Count the lines containing "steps" in the entries underneath, and state that count without anything else.

*** TASK DATA ***

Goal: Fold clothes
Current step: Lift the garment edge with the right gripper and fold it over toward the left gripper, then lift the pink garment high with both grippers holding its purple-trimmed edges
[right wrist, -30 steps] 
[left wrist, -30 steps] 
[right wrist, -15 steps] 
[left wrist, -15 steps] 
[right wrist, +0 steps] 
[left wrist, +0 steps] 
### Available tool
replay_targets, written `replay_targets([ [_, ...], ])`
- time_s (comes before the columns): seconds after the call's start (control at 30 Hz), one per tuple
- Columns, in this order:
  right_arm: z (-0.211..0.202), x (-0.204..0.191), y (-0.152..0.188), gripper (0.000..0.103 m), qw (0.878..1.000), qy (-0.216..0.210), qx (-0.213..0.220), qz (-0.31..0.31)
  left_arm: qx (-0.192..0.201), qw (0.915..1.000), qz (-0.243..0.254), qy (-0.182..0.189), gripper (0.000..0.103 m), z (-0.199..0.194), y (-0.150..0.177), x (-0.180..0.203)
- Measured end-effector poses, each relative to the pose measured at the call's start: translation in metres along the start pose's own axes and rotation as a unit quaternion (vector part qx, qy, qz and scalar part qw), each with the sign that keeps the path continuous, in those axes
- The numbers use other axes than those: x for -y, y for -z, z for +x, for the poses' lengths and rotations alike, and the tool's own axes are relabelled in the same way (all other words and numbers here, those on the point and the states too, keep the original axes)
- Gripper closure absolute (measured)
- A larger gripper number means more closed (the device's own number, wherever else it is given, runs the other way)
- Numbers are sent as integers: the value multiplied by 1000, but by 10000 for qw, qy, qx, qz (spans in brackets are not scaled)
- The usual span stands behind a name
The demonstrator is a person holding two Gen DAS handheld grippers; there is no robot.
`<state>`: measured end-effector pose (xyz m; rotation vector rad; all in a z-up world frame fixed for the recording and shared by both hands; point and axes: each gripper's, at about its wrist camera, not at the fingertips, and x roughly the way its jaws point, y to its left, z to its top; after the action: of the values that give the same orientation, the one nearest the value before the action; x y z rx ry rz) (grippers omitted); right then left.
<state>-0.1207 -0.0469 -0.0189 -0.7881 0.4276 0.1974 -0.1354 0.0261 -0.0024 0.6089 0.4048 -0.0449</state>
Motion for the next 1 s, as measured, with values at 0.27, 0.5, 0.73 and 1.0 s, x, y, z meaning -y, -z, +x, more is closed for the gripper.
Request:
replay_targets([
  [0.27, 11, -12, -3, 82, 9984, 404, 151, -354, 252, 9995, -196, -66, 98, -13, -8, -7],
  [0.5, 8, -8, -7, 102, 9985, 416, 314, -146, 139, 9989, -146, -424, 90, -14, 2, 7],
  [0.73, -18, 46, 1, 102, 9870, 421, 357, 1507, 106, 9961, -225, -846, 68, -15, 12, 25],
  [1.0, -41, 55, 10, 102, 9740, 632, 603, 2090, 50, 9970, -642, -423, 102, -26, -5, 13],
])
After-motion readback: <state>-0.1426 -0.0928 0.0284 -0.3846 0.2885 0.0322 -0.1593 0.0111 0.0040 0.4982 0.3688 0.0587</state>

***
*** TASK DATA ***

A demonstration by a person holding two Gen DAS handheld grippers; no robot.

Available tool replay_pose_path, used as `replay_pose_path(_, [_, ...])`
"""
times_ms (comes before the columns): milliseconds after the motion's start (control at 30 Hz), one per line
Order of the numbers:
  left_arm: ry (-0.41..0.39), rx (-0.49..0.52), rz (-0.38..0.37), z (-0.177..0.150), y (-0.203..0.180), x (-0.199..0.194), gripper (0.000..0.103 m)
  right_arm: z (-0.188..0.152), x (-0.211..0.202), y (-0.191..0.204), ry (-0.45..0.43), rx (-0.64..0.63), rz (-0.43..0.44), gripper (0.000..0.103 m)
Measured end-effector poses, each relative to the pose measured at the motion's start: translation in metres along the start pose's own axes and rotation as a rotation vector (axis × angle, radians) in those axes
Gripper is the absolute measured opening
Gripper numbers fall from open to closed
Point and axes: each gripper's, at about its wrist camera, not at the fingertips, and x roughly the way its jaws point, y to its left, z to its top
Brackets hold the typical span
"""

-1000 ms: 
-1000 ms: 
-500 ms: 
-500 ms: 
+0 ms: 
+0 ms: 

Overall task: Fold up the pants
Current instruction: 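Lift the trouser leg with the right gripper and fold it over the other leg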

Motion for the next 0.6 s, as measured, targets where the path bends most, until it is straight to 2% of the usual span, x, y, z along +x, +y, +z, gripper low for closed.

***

THE COMPLETED TASK
6